> _YOUR INSTRUCTIONS_
Write how many lines in the records below include the string "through". No other text should be given.

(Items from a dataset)

-- Opening Marker --

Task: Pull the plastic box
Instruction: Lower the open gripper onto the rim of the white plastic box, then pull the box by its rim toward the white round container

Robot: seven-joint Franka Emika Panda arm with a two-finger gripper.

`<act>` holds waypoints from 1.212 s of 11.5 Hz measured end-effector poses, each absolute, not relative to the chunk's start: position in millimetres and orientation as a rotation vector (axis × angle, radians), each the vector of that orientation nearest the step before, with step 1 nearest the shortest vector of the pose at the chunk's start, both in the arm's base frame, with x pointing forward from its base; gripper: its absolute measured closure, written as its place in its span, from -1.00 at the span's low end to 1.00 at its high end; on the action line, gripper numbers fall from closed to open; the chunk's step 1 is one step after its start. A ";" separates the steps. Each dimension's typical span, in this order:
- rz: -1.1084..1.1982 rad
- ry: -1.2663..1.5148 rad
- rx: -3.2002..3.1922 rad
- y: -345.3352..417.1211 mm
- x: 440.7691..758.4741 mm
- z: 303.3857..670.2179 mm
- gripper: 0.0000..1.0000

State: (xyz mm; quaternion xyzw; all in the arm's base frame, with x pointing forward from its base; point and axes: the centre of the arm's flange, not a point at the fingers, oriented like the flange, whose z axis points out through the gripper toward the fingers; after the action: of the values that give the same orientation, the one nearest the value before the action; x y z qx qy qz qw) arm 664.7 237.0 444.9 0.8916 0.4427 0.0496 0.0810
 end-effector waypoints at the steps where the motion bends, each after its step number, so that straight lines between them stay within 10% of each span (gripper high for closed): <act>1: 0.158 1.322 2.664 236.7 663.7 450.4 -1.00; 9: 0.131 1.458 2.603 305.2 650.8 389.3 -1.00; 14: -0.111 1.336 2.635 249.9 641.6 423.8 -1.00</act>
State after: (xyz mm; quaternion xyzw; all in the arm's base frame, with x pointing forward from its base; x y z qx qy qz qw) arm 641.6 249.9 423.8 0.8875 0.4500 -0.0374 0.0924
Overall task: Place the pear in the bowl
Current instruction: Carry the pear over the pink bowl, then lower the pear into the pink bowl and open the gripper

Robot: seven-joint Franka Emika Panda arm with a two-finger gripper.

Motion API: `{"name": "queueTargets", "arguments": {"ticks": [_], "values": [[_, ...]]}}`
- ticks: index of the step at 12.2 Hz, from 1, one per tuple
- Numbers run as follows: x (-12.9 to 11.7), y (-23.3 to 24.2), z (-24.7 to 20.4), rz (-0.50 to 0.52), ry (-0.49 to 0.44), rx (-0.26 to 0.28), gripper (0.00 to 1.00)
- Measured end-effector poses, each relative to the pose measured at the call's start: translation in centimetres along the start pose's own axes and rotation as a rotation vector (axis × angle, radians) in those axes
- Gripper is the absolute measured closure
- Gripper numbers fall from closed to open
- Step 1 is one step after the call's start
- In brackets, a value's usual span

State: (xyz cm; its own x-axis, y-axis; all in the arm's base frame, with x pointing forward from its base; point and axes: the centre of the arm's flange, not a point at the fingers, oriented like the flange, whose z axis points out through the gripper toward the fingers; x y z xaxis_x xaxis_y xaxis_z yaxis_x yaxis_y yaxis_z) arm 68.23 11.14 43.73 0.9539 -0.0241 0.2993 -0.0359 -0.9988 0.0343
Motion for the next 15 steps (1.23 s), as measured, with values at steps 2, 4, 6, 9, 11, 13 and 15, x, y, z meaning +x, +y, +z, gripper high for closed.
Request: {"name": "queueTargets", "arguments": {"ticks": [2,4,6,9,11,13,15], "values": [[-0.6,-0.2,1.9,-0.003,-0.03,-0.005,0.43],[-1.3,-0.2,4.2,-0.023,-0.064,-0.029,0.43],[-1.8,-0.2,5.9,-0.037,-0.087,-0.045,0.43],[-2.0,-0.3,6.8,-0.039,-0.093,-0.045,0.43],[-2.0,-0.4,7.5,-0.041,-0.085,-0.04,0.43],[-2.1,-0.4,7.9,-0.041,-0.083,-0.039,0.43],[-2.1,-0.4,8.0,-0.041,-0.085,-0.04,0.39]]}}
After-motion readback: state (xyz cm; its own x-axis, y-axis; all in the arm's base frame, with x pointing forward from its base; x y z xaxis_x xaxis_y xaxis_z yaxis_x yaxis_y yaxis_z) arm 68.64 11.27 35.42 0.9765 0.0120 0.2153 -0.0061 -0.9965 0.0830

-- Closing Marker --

> _THE COMPLETED TASK_
2